▶ _Aim of the task_: Look through the entries below and report every line that has "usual".

---*---

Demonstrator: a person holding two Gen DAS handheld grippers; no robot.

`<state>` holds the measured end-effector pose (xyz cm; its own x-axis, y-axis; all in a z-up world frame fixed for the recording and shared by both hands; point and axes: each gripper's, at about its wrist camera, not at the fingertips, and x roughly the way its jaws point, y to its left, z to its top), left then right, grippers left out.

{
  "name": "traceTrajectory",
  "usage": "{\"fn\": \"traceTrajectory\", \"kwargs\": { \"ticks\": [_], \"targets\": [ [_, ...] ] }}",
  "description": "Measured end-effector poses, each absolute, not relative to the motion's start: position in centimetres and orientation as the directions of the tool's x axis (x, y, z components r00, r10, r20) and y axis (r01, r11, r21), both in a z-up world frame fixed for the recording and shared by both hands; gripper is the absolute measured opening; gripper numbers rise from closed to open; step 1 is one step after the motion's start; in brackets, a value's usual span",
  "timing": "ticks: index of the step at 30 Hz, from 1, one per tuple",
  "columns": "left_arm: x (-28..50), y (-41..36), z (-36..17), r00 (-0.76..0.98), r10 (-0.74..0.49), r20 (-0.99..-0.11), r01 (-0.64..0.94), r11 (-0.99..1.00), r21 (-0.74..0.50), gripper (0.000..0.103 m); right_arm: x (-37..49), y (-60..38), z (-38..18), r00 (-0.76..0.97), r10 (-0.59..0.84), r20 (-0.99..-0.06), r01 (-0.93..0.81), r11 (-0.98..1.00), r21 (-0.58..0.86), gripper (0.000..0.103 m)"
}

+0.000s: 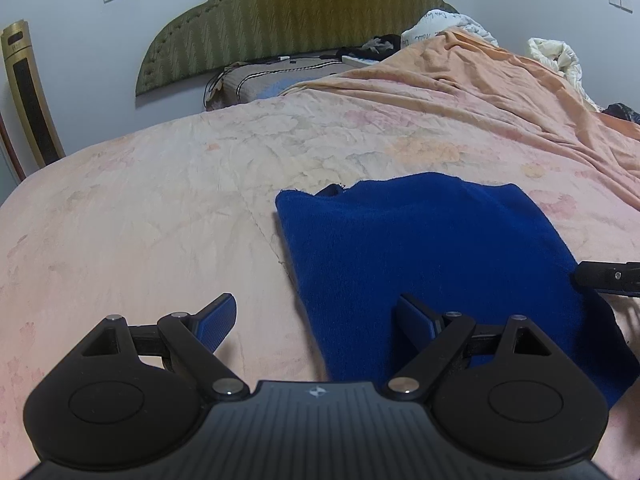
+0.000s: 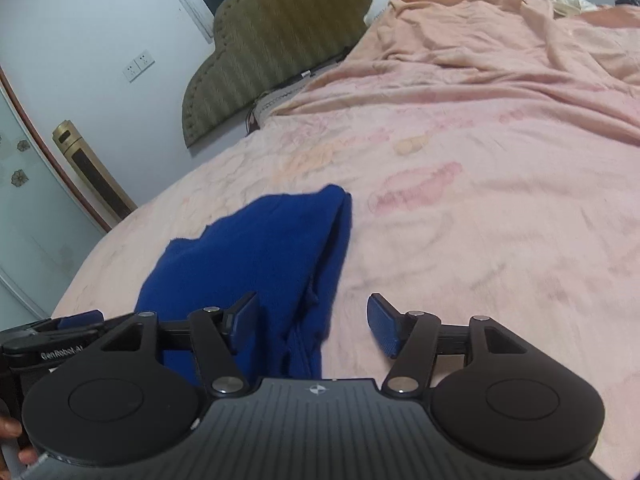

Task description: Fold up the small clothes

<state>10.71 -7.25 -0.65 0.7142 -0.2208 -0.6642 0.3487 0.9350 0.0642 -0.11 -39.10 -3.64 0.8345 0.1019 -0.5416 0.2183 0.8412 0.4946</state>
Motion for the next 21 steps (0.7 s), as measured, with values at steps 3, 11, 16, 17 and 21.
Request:
{"fn": "traceTrajectory", "kwargs": {
  "ticks": [3,11,16,17,21],
  "targets": [
    [11.0,-6.9,-0.8,0.709,-0.229,-0.667,0.351,0.935,0.053,0.088,-0.1,-39.9,-4.4,0.831,0.136,-0.539,0.214,0.817,0.535,0.067],
    [15.0,-3.6,-2.6,0.583,-0.458,-0.671,0.363,0.886,-0.288,0.088,3.0,-42.8,-5.9,0.808,0.321,-0.495,0.097,0.755,0.649,0.074],
    [18.4,-2.8,-4.6,0.497,-0.61,-0.617,0.334,0.791,-0.512,0.093,7.3,-43.6,-6.7,0.752,0.485,-0.446,-0.025,0.698,0.716,0.075],
    [18.9,-2.9,-4.7,0.491,-0.629,-0.603,0.338,0.776,-0.533,0.093,8.1,-43.6,-6.8,0.742,0.513,-0.432,-0.047,0.682,0.73,0.074],
    [21.3,-4.2,-5.3,0.433,-0.702,-0.566,0.356,0.71,-0.608,0.092,11.7,-43.2,-6.9,0.695,0.601,-0.394,-0.13,0.644,0.754,0.072]
  ]
}}
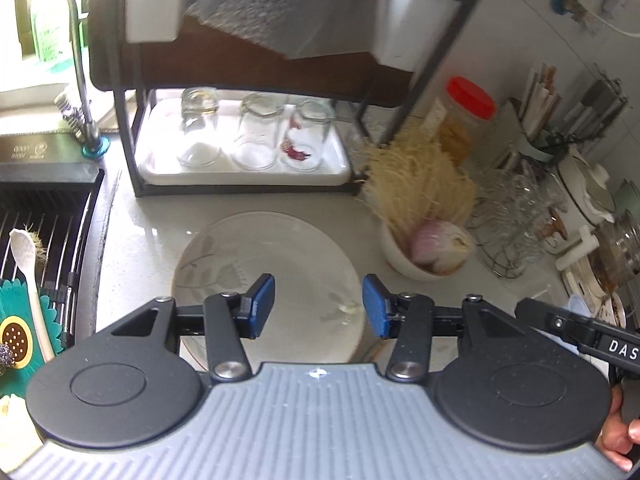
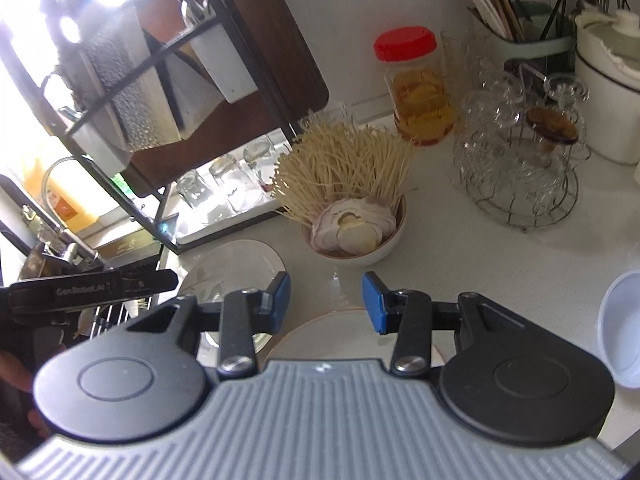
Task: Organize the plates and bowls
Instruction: 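Close both grippers on the rim of the second white plate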
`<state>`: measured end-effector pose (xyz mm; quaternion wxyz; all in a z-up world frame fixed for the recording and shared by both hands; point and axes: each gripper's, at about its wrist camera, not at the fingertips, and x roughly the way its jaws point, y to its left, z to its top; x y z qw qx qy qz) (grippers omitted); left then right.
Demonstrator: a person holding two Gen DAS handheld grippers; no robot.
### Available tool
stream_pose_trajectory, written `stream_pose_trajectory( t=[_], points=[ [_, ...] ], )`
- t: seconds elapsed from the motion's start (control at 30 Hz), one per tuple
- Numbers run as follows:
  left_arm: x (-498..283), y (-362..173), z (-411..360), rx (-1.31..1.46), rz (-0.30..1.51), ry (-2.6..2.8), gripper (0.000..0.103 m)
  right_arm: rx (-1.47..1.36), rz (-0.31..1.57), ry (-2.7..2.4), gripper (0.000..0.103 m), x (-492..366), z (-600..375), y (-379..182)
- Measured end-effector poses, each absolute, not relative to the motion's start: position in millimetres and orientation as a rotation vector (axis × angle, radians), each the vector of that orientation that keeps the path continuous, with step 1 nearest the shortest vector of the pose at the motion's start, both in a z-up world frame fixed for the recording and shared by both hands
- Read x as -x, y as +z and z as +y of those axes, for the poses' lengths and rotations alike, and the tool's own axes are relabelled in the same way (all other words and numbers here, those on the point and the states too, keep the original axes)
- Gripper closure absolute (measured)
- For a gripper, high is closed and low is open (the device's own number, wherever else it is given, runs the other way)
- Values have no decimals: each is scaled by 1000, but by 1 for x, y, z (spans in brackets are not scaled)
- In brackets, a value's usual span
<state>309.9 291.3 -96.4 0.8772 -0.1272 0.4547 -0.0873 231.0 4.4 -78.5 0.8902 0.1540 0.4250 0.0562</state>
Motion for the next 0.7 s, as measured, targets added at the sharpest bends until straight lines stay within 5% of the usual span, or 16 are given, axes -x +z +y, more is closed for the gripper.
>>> stream_pose_trajectory(
  t=[0.1, 0.2, 0.6, 0.7],
  points=[
    [-320, -106, 304, 271, 961, -177, 48, -348, 914, 100, 58, -241, 11, -89],
    [-327, -116, 315, 267, 973, -177, 48, -374, 941, 87, 40, -250, 18, -100],
    [-350, -153, 357, 239, 979, -165, 50, -338, 1032, 138, 41, -289, 67, -137],
    [-359, -162, 359, 207, 988, -184, 50, -317, 1068, 149, 49, -303, 82, -148]
  ],
)
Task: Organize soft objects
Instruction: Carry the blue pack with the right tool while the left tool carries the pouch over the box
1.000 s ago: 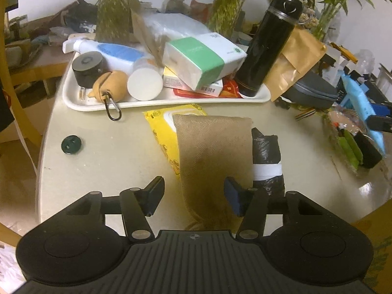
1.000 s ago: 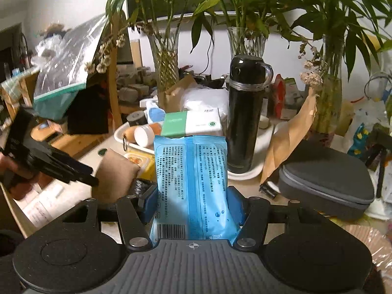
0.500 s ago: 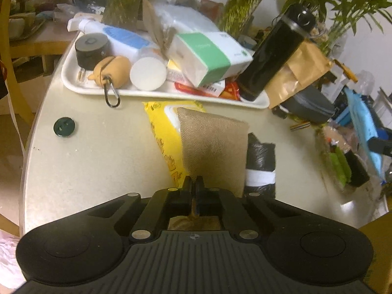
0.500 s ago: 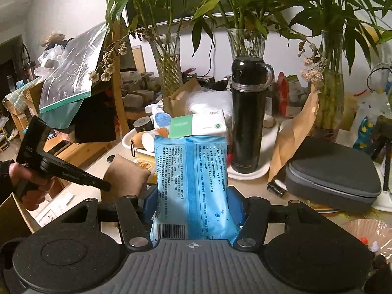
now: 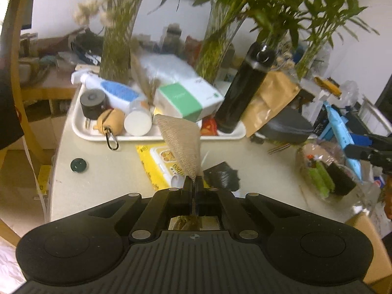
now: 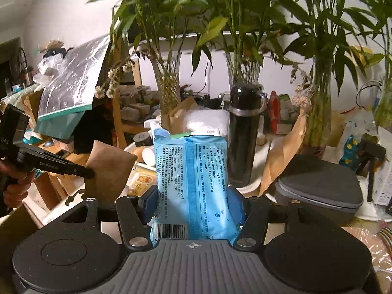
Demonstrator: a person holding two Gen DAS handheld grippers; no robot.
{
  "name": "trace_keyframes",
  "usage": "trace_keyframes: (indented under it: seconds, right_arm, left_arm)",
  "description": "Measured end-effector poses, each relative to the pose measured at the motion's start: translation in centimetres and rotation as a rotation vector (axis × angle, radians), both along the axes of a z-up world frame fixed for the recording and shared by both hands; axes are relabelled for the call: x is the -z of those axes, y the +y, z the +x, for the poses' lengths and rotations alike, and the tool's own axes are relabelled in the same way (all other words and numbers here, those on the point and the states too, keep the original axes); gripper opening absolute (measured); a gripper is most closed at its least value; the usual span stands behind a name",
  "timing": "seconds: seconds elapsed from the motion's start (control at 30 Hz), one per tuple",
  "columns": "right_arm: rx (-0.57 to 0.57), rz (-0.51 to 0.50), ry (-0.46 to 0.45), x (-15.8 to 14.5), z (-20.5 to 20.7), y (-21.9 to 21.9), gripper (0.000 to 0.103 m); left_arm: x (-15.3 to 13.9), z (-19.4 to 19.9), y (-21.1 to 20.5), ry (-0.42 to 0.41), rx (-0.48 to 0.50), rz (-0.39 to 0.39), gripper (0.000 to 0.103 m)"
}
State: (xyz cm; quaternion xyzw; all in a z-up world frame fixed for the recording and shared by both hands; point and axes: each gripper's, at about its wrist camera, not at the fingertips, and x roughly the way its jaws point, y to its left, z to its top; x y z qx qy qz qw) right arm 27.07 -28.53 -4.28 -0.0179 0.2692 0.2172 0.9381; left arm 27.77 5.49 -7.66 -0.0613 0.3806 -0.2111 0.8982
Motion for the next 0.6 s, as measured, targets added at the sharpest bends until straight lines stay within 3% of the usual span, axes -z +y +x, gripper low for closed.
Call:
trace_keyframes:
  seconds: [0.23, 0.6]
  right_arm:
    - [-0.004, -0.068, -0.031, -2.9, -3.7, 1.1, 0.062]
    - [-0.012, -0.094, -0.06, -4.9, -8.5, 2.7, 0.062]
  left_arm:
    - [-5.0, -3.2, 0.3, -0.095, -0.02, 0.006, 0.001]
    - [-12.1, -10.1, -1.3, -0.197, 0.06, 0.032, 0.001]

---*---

▶ _Exercise response_:
  "description": "Measured end-effector poses, each absolute, not relative to the motion's start: position in centimetres and orientation as the directions of the tool's x axis (x, y, z components r00, r10, r20) and y axis (r01, r11, r21), both in a z-up world frame fixed for the recording and shared by both hands; gripper is the absolute measured opening; gripper numbers rise from closed to open; step 1 is one step after the motion's start; in brackets, a value's usual span",
- In brackets, a value's usual span
Motion for the next 0.7 s, as measured, targets added at the sharpest bends until straight lines stay within 5% of the usual span, or 16 are given, axes -x +z +y, more is closed for the gripper.
  "description": "Measured end-effector poses, each relative to the pose measured at the motion's start: translation in centimetres and rotation as a rotation vector (axis × angle, radians), both along the axes of a z-up world frame fixed for the recording and shared by both hands; axes are relabelled for the call: x is the -z of those axes, y the +y, z the +x, for the poses' lengths and rotations alike, and the tool's own axes are relabelled in the same way (all other words and numbers here, those on the point and the states too, keep the original axes); gripper opening absolute (measured); a gripper is most closed at its least value; the usual span stands behind a name",
Motion for the next 0.6 s, as measured, targets added at the sharpest bends until straight lines stay within 3% of the usual span, axes -z +y +x, gripper low for closed.

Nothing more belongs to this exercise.